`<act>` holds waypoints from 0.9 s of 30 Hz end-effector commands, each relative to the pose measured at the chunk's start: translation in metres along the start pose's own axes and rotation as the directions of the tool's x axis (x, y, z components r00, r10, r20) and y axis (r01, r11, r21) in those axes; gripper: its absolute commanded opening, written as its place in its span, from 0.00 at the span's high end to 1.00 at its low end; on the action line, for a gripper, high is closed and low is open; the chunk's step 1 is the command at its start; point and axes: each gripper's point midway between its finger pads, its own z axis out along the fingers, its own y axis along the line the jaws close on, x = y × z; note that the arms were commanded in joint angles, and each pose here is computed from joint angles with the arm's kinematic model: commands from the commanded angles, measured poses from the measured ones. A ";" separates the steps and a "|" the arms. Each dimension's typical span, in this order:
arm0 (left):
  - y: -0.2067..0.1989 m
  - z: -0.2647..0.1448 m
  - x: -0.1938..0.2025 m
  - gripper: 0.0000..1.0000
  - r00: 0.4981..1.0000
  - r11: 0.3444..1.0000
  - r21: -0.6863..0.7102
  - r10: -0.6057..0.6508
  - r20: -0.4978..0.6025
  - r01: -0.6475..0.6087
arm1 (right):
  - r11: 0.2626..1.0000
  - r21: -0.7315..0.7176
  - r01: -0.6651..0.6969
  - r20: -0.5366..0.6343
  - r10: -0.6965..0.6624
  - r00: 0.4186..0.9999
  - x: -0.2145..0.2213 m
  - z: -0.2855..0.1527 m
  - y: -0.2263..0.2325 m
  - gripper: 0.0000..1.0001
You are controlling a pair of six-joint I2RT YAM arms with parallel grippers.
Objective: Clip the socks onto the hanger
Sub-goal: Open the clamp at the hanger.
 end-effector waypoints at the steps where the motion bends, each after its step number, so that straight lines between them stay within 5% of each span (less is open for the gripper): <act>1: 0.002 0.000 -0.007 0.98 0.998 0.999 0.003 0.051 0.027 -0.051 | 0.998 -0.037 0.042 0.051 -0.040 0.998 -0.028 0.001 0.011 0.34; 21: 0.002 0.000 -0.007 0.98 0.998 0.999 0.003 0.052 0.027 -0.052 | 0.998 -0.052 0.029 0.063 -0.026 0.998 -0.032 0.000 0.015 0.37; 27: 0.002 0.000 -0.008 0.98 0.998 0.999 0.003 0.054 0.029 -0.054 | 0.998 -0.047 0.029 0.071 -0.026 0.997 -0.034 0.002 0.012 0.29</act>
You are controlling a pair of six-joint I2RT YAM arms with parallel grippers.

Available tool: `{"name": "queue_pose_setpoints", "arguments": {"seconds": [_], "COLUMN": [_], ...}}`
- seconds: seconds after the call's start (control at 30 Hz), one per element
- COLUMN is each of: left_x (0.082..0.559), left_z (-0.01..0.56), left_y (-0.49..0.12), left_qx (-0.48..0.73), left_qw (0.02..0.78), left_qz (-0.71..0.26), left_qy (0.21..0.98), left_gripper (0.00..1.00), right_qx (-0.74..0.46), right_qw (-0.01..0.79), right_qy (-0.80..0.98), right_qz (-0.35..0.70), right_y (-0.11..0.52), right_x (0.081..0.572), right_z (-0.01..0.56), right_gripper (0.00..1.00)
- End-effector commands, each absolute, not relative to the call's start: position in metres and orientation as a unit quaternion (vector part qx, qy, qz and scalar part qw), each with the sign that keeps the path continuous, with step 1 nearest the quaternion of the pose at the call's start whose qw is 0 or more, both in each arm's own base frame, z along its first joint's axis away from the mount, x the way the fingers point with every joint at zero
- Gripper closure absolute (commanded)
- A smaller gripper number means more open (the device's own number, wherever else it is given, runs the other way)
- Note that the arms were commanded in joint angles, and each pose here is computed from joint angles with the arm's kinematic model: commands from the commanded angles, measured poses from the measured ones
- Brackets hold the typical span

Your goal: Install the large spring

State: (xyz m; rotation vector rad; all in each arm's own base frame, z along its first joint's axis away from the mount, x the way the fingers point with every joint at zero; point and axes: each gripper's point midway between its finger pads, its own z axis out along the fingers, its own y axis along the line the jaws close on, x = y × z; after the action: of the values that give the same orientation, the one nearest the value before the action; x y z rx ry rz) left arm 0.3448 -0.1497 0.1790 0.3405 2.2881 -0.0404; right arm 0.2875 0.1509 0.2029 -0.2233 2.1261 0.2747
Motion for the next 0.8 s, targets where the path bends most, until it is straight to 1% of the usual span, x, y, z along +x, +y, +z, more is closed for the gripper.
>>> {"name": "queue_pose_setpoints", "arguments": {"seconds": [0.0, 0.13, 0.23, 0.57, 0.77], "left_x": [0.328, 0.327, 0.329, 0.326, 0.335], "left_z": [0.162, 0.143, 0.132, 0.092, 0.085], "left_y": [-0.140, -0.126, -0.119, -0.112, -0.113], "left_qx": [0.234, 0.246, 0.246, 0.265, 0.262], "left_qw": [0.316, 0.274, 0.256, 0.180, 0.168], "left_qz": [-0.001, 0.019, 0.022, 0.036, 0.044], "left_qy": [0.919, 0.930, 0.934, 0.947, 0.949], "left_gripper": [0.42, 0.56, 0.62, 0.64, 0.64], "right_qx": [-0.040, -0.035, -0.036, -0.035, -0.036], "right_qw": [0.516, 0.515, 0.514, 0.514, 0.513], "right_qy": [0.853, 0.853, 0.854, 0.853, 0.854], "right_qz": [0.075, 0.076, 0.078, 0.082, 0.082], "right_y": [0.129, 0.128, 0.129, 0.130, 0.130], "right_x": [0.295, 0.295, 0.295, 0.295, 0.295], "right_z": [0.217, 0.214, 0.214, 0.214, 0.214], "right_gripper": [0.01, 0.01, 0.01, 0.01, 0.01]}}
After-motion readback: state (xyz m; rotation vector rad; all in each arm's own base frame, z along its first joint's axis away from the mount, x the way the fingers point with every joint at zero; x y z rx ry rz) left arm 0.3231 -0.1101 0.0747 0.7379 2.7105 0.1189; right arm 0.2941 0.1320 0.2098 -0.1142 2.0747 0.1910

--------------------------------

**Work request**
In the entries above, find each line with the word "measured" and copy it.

**Written reply**
`<act>` holds waypoints from 0.9 s of 30 Hz end-effector commands, each relative to the pose measured at the chunk's start: translation in metres along the start pose's own axes and rotation as the directions of the tool's x axis (x, y, z components r00, r10, r20) and y axis (r01, r11, r21) in those axes; gripper: its absolute commanded opening, written as its place in its span, from 0.00 at the span's high end to 1.00 at its low end; on the action line, for a gripper, high is closed and low is open; the chunk's step 1 is the command at its start; point and axes: each gripper's point midway between its finger pads, its own z axis out along the fingers, its own y axis along the line the jaws close on, x = y × z; note that the arms were commanded in joint angles, and each pose here is computed from joint angles with the arm's kinematic model: commands from the commanded angles, measured poses from the measured ones. A ";" separates the steps and a "|" the arms. Each dimension's typical span, in this order:
- Note that the arms were commanded in joint angles, and each pose here is computed from joint angles with the arm's kinematic model: commands from the commanded angles, measured poses from the measured ones

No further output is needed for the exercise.